Cockrum v. Keller

101 N.E. 594, 258 Ill. 276
CourtIllinois Supreme Court
DecidedApril 19, 1913
StatusPublished
Cited by6 cases

This text of 101 N.E. 594 (Cockrum v. Keller) is published on Counsel Stack Legal Research, covering Illinois Supreme Court primary law. Counsel Stack provides free access to over 12 million legal documents including statutes, case law, regulations, and constitutions.

Bluebook
Cockrum v. Keller, 101 N.E. 594, 258 Ill. 276 (Ill. 1913).

Opinion

Mr. Justice Vickers

delivered the opinion of the court:

M. W. Cockrum brought an action on the case against Theodore C. Keller in the circuit court of Franklin county alleging fraud and deceit in connection with the sale of coal interests. The issue joined upon the plea of not guilty was submitted to the jury. The jury returned a general verdict in favor of the plaintiff below and assessed his damages at $3800. In addition to the general verdict certain interrogatories were submitted, at the request of the parties, to the jury for special findings. The following questions were submitted and answers given thereto by the jury:

2. “What thickness of coal do you find is, in fact, beneath or underlying the surface of said land?—Ans. Nine feet. *
3. “What thickness, if any, of impurities, blueband, rock, mining fault, dirt or other foreign substance do you ■find exists within said coal, as shown by the core taken from- the land of plaintiff by drilling thereon ?—Ans. Seven inches.
4. “What thickness of impurities, blueband, rock or mining fault do you find to exist in the coal underlying the surface of the land formerly owned by plaintiff and described in the declaration?—Ans. One inch.
5. “What thickness of coal and what thickness of slate, rock, blueband, dirt or other foreign substances do you find in the coal which underlies the land formerly owned by the plaintiff in this suit, as described in the declaration?—Ans. Nine feet and one inch.
7. “Do you find that defendant personally directed or authorized any. tampering or interfering with or changing the core taken out by drilling on the land of said plaintiff?—Ans. Yes.
8. “Do you find that defendant personally made to plaintiff personally any false statement concerning coal underlying land then owned by plaintiff?—Ans. Yes.”

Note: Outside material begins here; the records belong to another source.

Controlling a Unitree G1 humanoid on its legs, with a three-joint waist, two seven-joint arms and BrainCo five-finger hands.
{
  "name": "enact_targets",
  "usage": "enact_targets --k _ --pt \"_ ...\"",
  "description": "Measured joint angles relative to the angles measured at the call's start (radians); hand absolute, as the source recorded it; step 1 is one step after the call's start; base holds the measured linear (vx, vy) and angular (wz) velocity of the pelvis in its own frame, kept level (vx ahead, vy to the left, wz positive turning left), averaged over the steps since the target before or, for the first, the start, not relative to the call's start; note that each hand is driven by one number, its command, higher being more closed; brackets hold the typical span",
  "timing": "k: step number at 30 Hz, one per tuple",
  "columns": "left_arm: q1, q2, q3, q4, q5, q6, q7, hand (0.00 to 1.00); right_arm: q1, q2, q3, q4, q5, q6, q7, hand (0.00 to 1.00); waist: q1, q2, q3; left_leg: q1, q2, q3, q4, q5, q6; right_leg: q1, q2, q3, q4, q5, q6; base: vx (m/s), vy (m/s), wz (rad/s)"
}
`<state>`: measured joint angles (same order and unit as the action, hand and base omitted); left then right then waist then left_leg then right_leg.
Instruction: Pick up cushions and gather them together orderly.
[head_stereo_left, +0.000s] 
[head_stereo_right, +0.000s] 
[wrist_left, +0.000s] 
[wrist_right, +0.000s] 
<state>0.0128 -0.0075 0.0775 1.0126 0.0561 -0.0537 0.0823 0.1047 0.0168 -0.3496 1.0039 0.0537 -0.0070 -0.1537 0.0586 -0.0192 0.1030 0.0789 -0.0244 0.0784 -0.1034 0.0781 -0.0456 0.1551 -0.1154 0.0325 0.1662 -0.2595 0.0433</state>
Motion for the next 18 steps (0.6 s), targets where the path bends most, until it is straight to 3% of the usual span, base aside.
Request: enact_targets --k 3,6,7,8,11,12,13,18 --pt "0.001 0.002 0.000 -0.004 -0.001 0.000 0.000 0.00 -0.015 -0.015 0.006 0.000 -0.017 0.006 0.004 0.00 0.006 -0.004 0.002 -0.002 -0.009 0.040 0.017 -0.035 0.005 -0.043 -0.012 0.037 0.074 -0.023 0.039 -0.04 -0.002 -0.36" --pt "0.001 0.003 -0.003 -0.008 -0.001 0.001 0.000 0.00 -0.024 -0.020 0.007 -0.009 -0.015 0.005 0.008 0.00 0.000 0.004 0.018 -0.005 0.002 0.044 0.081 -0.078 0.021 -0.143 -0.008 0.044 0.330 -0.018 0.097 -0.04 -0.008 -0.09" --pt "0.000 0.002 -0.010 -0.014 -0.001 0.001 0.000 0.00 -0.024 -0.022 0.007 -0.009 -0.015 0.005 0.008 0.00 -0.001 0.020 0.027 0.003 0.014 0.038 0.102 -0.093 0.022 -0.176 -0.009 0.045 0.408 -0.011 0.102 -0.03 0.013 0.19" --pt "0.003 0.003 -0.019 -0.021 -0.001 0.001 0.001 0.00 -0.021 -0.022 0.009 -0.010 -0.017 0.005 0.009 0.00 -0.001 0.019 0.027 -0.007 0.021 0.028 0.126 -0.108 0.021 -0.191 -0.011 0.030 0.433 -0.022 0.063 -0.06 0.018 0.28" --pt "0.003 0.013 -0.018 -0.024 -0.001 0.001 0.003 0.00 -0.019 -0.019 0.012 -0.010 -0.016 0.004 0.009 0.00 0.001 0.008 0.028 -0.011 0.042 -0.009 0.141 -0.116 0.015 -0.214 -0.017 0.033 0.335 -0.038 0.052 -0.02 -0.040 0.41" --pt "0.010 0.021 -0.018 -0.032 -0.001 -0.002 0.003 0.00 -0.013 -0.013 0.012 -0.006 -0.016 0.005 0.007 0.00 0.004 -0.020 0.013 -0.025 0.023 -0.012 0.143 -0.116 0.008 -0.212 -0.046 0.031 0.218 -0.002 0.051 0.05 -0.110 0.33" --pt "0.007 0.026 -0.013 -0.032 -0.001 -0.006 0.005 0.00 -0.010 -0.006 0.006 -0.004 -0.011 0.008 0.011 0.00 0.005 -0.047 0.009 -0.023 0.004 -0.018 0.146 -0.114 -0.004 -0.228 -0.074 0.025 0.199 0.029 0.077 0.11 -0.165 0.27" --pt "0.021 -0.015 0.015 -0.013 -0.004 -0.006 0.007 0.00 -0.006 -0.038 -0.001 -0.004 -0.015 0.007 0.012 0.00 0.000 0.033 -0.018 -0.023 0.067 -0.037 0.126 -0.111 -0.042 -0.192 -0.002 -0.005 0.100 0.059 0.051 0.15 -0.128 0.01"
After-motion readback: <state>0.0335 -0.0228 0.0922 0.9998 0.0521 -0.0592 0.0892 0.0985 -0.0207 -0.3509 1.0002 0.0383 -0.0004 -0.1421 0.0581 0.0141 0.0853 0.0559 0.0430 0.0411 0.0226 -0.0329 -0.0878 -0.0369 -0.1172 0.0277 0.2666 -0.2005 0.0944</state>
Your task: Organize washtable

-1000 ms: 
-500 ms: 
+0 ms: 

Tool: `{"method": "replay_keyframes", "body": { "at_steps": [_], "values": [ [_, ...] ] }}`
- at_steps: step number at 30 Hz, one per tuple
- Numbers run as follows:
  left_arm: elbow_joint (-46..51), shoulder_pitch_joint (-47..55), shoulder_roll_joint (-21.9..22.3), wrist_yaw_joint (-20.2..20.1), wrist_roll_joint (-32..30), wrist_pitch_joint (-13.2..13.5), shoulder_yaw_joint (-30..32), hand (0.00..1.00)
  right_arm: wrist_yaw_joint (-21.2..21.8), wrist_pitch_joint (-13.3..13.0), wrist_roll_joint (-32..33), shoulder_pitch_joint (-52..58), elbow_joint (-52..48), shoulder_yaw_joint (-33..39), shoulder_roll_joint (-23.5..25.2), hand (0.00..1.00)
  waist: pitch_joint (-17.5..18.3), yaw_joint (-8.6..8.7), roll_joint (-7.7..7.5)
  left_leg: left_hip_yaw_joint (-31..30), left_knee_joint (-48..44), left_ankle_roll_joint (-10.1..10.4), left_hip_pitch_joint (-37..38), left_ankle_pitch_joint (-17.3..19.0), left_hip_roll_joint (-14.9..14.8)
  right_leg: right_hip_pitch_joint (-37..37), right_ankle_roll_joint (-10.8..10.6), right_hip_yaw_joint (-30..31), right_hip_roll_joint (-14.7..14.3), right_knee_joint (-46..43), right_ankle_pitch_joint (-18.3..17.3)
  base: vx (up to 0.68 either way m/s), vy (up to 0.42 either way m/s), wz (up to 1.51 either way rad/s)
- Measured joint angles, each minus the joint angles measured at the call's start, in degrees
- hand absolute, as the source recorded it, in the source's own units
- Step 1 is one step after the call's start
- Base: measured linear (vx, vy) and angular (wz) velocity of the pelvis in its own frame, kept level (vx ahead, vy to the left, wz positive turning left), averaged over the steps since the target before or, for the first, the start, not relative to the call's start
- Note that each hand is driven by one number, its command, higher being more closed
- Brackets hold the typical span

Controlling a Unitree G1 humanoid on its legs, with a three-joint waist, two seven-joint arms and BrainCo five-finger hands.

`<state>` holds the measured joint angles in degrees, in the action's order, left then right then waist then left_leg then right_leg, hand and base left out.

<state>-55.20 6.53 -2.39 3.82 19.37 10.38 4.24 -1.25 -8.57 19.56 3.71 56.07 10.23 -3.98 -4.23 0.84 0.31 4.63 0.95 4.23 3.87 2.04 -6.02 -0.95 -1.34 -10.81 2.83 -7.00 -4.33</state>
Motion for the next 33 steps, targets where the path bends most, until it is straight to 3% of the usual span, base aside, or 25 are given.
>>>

Upon the coming in of the general verdict and special findings the defendant below made a motion for a judgment in his favor notwithstanding the general verdict. This motion was sustained and judgment entered for the defendant accordingly. Plaintiff below appealed' to the Appellate Court for the Fourth District. That court, upon a consideration of the special findings, reached the conclusion that the circuit court had erred in entering a judgment on the special findings and reversed the judgment below and remanded the cause, “with directions to the court below to enter judgment in favor of appellant upon the general verdict for the sum of $3800, together with the cost.” The Appellate Court allowed an appeal to this court and granted a certificate of importance.

The only question considered by the Appellate Court was whether the special findings were inconsistent with the general verdict.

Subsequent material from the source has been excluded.